La méthode de lecture utilisée par l’association défend se révèle être fondée sur une vision très caricaturale des sciences de l’Éducation, envisageant l’apprentissage à coups de « stimulations » et de sciences cognitives hasardeusement réinvesties. Dans sa perspective, pas de place pour l’expression personnelle ni pour les interactions entre enfants. Certains parlent même de maltraitance lorsqu’on évoque leurs méthodes (Café pédagogique 29/10/2015). Inutile de le préciser, c’est par la syllabique que l’on jure à Agir pour l’École. Dans la droite ligne de la politique de Gilles de Robien dont il était le sous-fifre.

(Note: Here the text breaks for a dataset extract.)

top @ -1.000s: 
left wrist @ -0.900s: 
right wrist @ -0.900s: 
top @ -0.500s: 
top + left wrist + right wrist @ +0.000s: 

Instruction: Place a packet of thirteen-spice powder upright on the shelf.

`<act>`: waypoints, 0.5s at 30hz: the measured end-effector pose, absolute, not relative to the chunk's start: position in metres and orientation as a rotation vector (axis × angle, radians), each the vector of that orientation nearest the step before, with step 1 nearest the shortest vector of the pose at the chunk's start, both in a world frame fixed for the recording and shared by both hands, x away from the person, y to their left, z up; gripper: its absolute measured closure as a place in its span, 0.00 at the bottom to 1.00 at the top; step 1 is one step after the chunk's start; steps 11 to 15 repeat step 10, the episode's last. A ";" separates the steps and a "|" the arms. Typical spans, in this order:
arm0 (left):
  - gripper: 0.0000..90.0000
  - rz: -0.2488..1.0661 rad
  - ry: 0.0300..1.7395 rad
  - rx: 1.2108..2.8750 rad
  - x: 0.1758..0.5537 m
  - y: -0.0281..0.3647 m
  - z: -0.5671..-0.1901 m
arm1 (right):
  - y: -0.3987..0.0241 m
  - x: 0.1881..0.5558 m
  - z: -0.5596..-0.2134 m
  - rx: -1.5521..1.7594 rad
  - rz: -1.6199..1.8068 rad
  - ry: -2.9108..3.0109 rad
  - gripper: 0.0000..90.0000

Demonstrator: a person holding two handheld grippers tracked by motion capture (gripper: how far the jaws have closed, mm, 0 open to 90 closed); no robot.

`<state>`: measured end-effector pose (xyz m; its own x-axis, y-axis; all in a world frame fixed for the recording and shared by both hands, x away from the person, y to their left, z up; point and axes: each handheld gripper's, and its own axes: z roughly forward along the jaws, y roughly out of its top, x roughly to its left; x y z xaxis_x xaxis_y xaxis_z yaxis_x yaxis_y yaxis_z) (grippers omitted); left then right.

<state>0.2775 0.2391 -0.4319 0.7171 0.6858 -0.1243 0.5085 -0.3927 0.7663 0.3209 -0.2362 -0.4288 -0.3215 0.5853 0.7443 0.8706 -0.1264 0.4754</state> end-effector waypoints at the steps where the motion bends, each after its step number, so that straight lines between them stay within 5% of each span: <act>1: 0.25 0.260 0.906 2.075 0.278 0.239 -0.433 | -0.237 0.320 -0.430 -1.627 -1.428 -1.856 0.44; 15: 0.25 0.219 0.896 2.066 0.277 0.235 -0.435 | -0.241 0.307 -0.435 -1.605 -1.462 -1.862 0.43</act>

Dans son livre-programme l’École de demain sorti en 2016 et qui, de son propre aveu, doit lui aussi beaucoup à l’Institut Montaigne, Jean-Michel Blanquer propose de « bâtir un système d’évaluation permettant de mesurer les performances des établissements et les acquis des élèves ». L’évaluation étant son grand dada, on peut s’attendre à une offensive sans précédent qui mettra professeurs et élèves en concurrence et sous la pression constante des résultats. Il y défend aussi le recrutement sur profil et l’évaluation par les chefs d’établissements, l’annualisation du temps de travail des enseignants (il soutient par ailleurs l’augmentation du temps de travail des profs et n’est pas fermé au changement de statut pour aller vers le droit privé), l’autonomie dans la gestion des volumes horaires, les stages de remise à niveau l’été et les études dirigées le soir pour les élèves en difficulté…

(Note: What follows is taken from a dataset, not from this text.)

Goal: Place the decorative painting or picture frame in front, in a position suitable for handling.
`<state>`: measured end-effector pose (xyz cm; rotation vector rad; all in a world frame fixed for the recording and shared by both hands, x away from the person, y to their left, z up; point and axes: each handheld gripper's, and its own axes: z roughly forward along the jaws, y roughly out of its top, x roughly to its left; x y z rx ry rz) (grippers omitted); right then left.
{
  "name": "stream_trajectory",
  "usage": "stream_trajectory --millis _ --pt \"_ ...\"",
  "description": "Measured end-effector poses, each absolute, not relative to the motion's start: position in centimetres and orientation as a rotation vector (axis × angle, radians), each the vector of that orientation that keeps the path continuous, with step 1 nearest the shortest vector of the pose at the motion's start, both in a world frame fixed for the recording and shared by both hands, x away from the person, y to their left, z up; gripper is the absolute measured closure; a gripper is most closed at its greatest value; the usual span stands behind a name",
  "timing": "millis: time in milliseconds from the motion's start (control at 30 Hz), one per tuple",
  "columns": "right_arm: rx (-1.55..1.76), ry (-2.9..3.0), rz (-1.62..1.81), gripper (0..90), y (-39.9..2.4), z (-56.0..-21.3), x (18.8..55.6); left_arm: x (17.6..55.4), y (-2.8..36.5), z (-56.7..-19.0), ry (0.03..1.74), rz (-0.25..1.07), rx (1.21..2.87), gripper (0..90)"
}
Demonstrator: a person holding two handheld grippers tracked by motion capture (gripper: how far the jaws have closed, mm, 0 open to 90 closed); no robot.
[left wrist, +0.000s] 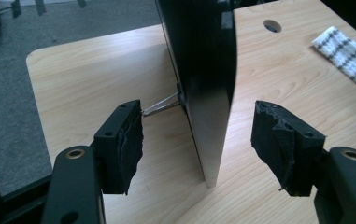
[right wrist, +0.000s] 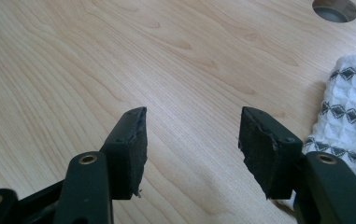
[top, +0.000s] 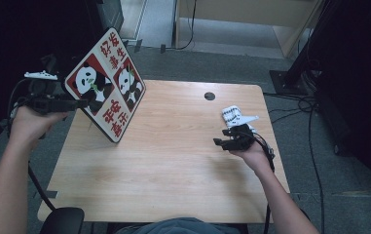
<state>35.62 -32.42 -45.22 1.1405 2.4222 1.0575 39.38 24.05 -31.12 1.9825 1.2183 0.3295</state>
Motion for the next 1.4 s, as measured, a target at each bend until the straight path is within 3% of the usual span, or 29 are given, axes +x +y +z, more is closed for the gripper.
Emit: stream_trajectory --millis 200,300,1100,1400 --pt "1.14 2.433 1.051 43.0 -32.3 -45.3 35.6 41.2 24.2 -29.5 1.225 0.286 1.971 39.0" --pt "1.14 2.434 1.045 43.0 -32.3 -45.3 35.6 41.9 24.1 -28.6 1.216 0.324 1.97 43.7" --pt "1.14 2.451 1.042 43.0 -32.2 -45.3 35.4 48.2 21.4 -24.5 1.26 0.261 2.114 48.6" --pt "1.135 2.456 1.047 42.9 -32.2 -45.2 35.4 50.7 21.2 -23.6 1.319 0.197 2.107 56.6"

Tout aussi inquiétant, Jean-Michel Blanquer remet en cause le collège unique et propose des « parcours personnalisés » pour les élèves perturbateurs.
Pas de doutes, M. Blanquer se situe donc dans la pure tradition libérale et réactionnaire en matière d’éducation.
Le long CV de Jean-Michel Blanquer qui s’accorde bien avec le programme de Macron doit aujourd’hui nous alerter. Décrit par beaucoup de syndicalistes après son passage à Créteil comme un homme aux méthodes brutales et aux démarches obstinées, qui voue un culte simpliste aux résultats d’expériences scientifiques qu’il souhaite transférer telles quelles à grande échelle, le Ministre risque de mettre en place le grand basculement de l’École Publique vers un modèle d’organisation similaire privé.
Loin de nos revendications, ses désirs d’autonomiser les établissements et d’imposer des logiques individualistes et méritocratiques, de faire du chef d’établissement un patron ou encore de casser le Collège unique ne sont pas tolérables et nous devons dès maintenant nous organiser pour défendre nos statuts et le projet d’une autre école, émancipatrice, égalitaire et déconnectée des logiques productivistes des entreprises.